**Saved data entries**
- Opening Delimiter -
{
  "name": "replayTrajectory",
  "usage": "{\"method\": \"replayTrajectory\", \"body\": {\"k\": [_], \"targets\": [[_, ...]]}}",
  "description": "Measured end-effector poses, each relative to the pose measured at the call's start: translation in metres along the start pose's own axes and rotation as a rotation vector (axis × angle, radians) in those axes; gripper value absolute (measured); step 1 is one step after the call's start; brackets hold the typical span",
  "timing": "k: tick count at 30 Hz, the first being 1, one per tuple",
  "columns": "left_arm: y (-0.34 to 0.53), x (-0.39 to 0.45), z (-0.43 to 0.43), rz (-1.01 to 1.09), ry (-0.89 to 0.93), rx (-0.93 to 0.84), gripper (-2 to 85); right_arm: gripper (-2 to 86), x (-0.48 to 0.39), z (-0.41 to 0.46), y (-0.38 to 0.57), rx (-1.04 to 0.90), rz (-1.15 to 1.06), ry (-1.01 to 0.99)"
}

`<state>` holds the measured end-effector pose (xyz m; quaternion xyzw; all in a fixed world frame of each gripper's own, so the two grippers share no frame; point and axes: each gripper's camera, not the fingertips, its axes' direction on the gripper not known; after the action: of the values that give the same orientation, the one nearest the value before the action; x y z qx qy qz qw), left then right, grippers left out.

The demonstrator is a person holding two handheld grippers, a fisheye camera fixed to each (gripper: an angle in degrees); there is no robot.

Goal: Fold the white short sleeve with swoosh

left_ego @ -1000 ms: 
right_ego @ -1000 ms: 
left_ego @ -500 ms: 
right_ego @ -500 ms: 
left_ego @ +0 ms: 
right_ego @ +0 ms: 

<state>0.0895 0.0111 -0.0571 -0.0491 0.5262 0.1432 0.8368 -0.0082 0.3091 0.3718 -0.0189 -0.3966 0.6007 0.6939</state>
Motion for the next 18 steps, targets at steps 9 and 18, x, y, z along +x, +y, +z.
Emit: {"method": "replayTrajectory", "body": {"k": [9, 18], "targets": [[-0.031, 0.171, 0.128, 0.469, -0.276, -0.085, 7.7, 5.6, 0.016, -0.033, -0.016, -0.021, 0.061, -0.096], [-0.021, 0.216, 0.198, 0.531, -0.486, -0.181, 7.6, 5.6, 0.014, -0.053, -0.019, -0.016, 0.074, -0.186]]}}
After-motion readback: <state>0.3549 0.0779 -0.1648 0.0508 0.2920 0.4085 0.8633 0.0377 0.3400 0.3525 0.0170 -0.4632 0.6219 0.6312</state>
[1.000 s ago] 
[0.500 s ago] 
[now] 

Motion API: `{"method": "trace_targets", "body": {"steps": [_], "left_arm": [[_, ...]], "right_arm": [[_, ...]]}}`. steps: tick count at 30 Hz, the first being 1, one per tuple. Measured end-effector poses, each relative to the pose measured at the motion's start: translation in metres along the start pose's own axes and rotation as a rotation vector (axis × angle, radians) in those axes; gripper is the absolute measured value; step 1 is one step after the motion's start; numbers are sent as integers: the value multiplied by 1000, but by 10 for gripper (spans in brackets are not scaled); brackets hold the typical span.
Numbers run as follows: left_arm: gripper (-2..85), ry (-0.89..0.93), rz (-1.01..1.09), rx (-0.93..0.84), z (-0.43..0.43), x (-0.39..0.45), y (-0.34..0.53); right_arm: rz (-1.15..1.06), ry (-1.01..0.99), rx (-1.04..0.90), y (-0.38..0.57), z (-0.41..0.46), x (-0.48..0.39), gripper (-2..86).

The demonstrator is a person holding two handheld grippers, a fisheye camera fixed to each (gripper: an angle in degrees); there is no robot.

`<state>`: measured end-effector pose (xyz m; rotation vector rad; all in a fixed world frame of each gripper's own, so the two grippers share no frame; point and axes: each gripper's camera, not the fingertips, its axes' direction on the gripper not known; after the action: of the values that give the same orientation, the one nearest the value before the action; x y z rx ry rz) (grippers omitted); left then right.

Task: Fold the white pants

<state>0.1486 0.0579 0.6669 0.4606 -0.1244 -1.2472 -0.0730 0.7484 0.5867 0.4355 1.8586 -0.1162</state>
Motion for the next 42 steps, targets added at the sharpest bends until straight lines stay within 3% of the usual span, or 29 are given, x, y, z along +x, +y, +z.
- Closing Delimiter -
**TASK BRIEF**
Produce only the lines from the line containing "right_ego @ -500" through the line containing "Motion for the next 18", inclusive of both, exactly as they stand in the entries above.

**WRITTEN REPLY**
right_ego @ -500 ms: 
left_ego @ +0 ms: 
right_ego @ +0 ms: 

<state>0.0895 0.0111 -0.0571 -0.0491 0.5262 0.1432 0.8368 -0.0082 0.3091 0.3718 -0.0189 -0.3966 0.6007 0.6939</state>
Motion for the next 18 steps, targets at steps 9 and 18, x, y, z along +x, +y, +z.

This output is now finished.